Choice “a” is incorrect. Chris’s work for the Turtle Society is not sufficiently specialized or required to meet the criteria for expense recognition. The proposed response incorrectly attempts to value his volunteer labor as his compensation in an unrelated profession.
When the fair value of an investment in debt securities exceeds its amortized cost, how should each of the following debt securities be reported at the end of the year? Debt securities classified as Held-to-maturity Available-for-sale a. Fair valueAmortized cost b. Amortized costAmortized cost c. Fair valueFair value d. Amortized cost Fair value
Explanation
Choice “d” is correct. Debt securities (bonds) classified as held-to-maturity are reported at amortized cost (that is, cost adjusted for amortization of premium or discount; approaches face value). Debt securities classified as available-for-sale are reported at fair value.

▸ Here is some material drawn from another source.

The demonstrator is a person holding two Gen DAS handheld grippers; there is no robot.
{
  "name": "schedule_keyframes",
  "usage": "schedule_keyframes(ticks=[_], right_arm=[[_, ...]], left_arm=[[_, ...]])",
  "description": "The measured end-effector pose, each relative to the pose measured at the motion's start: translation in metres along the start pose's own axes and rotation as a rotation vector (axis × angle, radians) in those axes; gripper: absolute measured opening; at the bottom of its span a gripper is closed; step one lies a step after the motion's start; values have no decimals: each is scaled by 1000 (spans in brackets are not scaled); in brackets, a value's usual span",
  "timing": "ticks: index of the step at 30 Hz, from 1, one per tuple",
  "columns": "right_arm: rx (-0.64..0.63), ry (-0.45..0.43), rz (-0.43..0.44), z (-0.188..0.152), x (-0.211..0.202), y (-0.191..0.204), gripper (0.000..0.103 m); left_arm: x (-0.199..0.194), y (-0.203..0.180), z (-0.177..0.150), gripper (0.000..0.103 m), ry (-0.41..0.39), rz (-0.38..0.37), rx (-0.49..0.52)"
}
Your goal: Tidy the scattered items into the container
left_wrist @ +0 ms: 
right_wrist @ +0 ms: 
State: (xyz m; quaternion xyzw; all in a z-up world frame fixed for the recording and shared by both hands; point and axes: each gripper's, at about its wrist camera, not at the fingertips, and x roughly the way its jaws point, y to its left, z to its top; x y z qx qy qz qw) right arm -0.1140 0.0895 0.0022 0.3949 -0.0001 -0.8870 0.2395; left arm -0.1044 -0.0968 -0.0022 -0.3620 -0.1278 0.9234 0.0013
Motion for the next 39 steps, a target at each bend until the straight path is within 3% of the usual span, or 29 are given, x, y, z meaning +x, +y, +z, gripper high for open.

Choice “b” is incorrect. While amortized cost is the appropriate treatment for debt securities classified as held-to-maturity, this is not the correct treatment for securities classified as available-for-sale.
Choice “c” is incorrect. Fair value is not the appropriate treatment for debt securities classified as held-to-maturity.
Choice “a” is incorrect. Fair value is not the appropriate treatment for debt securities classified as held-to-maturity. Nor is amortized cost the appropriate treatment for debt securities classified as available-for-sale.